Ewerson Batata

Personal information
- Full name: Ewerson Eduardo Moreira
- Date of birth: 7 July 1981 (age 44)
- Place of birth: Brazil
- Position: Striker

Senior career*
- Years: Team / Apps / (Gls)
- 2000: J. Malucelli Futebol
- 2002–2004: América Managua
- 2005: Esporte Clube São Bento
- 2006: Clube Atlético Tubarão
- 2006: Nacional Futebol Clube
- 2006–2008: Al-Orouba SC
- 2008: Haiphong FC
- 2008–2010: Khaitan SC
- 2010–2011: Fanja SC
- 2013: América Futebol Clube (SP)

= Ewerson Batata =

Brazilian footballer (born 1981)

Ewerson Eduardo Moreira (born 7 July 1981) is a Brazilian former footballer.

==Early life==

Batata started playing football at a young age.

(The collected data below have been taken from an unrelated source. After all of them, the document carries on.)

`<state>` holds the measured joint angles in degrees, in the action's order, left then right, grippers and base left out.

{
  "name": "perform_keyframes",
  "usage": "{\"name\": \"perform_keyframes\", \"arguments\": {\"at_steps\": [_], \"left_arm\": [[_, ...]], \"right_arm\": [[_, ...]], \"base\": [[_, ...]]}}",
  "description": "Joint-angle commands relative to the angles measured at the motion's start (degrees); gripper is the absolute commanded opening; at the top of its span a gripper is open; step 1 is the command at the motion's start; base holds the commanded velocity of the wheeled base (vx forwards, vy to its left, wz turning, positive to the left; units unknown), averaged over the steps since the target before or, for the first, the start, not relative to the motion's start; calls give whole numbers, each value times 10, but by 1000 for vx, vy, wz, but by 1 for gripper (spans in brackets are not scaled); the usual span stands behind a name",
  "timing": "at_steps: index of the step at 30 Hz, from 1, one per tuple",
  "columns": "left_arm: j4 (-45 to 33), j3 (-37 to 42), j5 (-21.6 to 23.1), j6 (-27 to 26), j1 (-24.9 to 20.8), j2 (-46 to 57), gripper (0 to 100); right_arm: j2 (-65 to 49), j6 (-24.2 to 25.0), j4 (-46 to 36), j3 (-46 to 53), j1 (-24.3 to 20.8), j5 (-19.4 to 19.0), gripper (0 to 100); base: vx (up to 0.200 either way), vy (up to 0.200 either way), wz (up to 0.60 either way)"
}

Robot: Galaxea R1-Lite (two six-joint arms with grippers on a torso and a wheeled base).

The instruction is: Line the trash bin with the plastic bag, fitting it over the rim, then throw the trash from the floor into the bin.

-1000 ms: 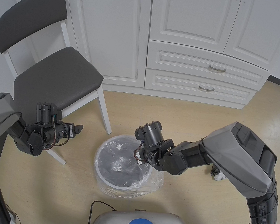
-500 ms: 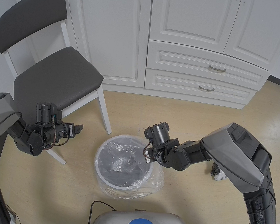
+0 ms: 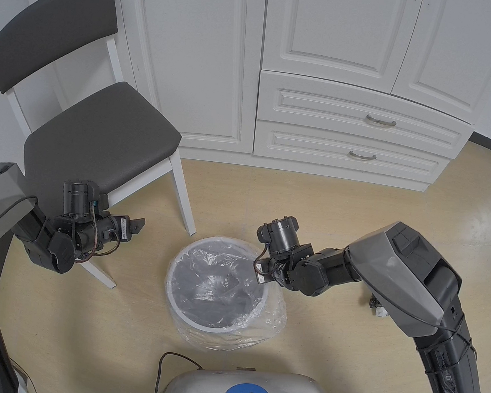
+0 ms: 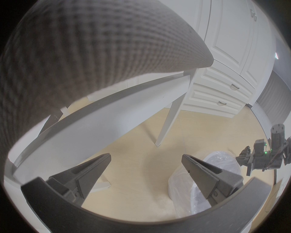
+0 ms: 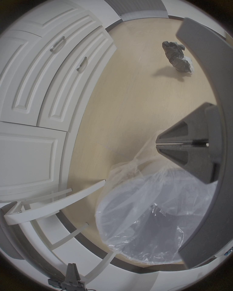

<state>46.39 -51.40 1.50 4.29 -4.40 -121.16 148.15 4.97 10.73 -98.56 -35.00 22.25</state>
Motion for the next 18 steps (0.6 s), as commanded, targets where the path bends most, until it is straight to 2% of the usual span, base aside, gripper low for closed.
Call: {"name": "perform_keyframes", "arguments": {"at_steps": [1,10,18], "left_arm": [[0,0,0,1,0,-2,100],[0,1,0,1,0,-3,100],[0,2,0,1,0,-2,100]], "right_arm": [[16,0,0,-3,7,-4,0],[36,11,1,-24,18,-11,0],[21,43,-2,-23,22,-25,0]], "base": [[0,0,0],[0,0,0],[0,0,0]]}}
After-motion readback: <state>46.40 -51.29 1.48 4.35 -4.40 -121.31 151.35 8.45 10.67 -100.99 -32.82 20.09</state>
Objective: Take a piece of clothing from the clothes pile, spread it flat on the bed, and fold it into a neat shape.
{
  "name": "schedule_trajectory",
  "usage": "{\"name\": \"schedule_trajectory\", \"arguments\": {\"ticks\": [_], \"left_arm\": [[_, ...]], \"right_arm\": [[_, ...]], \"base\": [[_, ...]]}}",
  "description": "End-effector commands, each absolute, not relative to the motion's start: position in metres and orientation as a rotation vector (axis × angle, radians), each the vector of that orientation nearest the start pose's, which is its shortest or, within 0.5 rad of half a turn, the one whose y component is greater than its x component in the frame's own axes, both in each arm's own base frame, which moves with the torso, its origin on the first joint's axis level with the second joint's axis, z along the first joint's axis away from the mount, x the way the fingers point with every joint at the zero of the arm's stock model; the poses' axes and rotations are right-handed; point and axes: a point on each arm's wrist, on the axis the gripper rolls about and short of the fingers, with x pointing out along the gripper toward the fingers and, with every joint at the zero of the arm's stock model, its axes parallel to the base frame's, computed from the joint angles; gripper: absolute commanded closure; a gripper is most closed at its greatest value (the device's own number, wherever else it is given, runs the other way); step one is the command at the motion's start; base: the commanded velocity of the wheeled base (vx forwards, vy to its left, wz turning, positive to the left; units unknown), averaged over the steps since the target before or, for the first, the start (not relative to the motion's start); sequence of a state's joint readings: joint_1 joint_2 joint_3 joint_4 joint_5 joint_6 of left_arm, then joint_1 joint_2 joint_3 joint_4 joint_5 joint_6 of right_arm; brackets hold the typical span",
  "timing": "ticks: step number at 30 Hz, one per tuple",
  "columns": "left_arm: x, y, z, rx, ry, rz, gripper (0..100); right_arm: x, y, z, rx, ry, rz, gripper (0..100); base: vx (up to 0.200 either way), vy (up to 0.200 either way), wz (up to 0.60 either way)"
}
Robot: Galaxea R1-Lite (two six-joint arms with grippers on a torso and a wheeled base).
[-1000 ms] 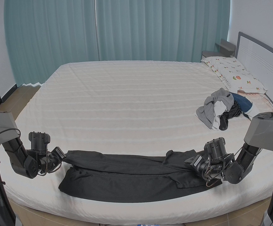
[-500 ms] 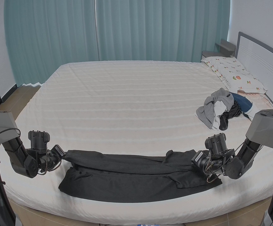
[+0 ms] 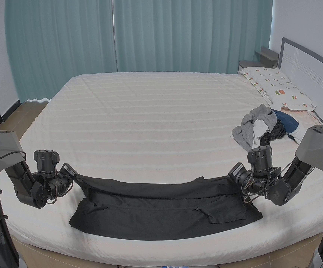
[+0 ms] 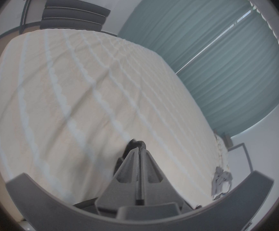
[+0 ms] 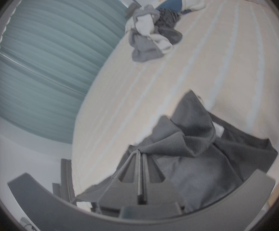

He is a native of Curitiba, Brazil.

==Career==

Batata started his career with Brazilian side J. Malucelli Futebol. In 2002, he signed for Nicaraguan side América Managua. In 2005, he signed for Brazilian side Esporte Clube São Bento. In 2006, he signed for Brazilian side Clube Atlético Tubarão. After that, he signed for Brazilian side Nacional Futebol Clube. After that, he signed for Omani side Al-Orouba SC. He helped the club win the league. In 2008, he signed for Vietnamese side Haiphong FC. After that, he signed for Kuwaiti side Khaitan SC. In 2010, he signed for Omani side Fanja SC. In 2013, he signed for Brazilian side América Futebol Clube (SP).

==Style of play==

Batata mainly operated as a striker. He was known for his set-piece taking ability.

==Personal life==

Batata is a Christian. He has a daughter.